Chuvas Afetam Preços e a Cesta Básica em Belo Horizonte
Belo Horizonte se destaca entre as capitais brasileiras que enfrentaram as maiores elevações nos preços da cesta básica entre dezembro de 2025 e janeiro de 2026. De acordo com um levantamento do Departamento Intersindical de Estatística e Estudos Socioeconômicos (Dieese), o valor médio da cesta básica na cidade atingiu aproximadamente R$ 737, marcando um aumento de pouco mais de 2% em apenas um mês. Este montante corresponde a quase metade do salário mínimo do trabalhador na região.
Seis produtos estão entre os principais responsáveis por essa alta, com o tomate apresentando um aumento impressionante de quase 50% no período analisado. O economista e especialista do Dieese, Marcelo Figueiredo, aponta que as condições climáticas adversas desempenharam um papel crucial no encarecimento de certos itens alimentícios.
“As variações climáticas tiveram um grande impacto em produtos como o tomate, que teve uma elevação significativa de preço. O feijão também apresentou um aumento, em torno de 1,88%, muito devido às chuvas, que atrasaram a colheita e diminuíram a oferta disponível ao consumidor”, analisa Figueiredo.
Previsões de Alta Contínua nos Preços
O economista ainda destaca que outros alimentos devem continuar com tendência de alta ao longo de 2026, especialmente a carne bovina. “A demanda por carne está aquecida, tanto no mercado interno quanto externo. Além disso, fatores de produção, como o preço elevado do bezerro e a redução do abate de fêmeas, devem manter os valores altos no mercado nacional durante este ano”, explica.
Figueiredo ressalta que, em Belo Horizonte, o salário mínimo atual permite a aquisição de cerca de duas cestas básicas. “É essencial que haja um aumento na renda do trabalhador, para que ele comprometa cada vez menos seu salário com alimentação, que é fundamental para a produtividade diária”, conclui.

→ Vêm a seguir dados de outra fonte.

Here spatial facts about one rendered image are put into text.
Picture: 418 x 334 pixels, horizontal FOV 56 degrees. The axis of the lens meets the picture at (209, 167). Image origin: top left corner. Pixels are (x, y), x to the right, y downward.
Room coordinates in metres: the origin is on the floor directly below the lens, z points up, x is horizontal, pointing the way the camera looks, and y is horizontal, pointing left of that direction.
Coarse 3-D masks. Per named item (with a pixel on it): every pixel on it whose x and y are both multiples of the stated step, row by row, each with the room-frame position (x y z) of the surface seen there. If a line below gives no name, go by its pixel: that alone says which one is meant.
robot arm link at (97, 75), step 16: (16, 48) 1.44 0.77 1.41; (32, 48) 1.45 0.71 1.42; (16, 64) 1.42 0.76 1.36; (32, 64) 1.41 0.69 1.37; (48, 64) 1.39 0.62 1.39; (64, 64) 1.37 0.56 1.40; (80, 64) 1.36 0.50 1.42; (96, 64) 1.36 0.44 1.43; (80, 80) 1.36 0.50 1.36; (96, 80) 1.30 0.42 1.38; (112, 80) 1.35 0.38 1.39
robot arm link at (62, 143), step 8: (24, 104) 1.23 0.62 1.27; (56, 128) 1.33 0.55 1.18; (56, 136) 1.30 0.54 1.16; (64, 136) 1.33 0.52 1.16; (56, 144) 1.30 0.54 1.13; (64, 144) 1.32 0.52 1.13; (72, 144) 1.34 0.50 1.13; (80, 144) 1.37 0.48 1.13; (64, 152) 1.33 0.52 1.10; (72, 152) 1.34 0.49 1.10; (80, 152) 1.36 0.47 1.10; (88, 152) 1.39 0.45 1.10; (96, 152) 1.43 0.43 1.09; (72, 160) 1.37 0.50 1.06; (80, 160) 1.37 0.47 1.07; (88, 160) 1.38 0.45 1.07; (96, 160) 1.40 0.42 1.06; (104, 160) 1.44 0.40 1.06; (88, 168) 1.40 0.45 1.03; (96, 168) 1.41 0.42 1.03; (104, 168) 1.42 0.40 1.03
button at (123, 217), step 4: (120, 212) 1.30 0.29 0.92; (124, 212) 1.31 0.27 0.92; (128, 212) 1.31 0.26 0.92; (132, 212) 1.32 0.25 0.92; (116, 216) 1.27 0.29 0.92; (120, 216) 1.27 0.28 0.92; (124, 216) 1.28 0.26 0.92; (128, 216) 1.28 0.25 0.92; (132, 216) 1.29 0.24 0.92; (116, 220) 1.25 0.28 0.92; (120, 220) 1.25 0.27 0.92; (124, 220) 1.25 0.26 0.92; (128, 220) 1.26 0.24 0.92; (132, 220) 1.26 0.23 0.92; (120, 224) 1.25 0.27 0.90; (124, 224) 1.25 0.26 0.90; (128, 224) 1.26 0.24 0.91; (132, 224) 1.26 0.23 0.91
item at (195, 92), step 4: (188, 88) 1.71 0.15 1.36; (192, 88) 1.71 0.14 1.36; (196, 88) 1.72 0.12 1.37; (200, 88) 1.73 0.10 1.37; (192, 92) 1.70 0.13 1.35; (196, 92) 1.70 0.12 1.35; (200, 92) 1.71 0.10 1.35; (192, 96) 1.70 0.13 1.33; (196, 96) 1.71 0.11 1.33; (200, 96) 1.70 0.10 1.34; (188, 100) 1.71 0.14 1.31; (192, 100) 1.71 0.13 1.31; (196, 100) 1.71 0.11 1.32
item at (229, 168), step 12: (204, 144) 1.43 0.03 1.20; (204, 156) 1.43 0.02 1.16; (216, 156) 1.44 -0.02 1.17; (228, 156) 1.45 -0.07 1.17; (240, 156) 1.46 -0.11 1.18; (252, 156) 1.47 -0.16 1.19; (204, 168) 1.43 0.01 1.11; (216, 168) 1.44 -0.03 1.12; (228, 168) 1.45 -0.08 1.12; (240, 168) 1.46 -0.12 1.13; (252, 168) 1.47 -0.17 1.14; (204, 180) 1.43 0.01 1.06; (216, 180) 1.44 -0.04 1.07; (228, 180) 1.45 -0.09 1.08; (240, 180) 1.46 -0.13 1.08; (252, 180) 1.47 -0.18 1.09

Sentindo o Impacto no Dia a Dia
No cotidiano da capital mineira, os consumidores já estão percebendo os reflexos desse aumento nos preços. A professora aposentada Leonor Maria, de 73 anos, compartilha suas dificuldades nas compras. “Sem dúvida, está tudo mais caro. Quando falam que um produto abaixou, a gente não percebe a diferença, porque sobe muito outro, principalmente os itens básicos, como arroz, carne e óleo. São coisas simples, mas indispensáveis, e estão muito caras”, desabafa.
Ela acrescenta que não há outra alternativa a não ser continuar comprando os produtos essenciais. “Como são itens básicos, não dá para deixar de comprar. Portanto, a gente vai se virando”, afirma.
A operadora de caixa Emanuele Kevin dos Santos Luzanski, de 32 anos, também percebeu a alta dos preços. “Os valores estão muito altos. O arroz, o leite, que é fundamental para as crianças, está caro. Verduras também estão com preços elevados”, relata.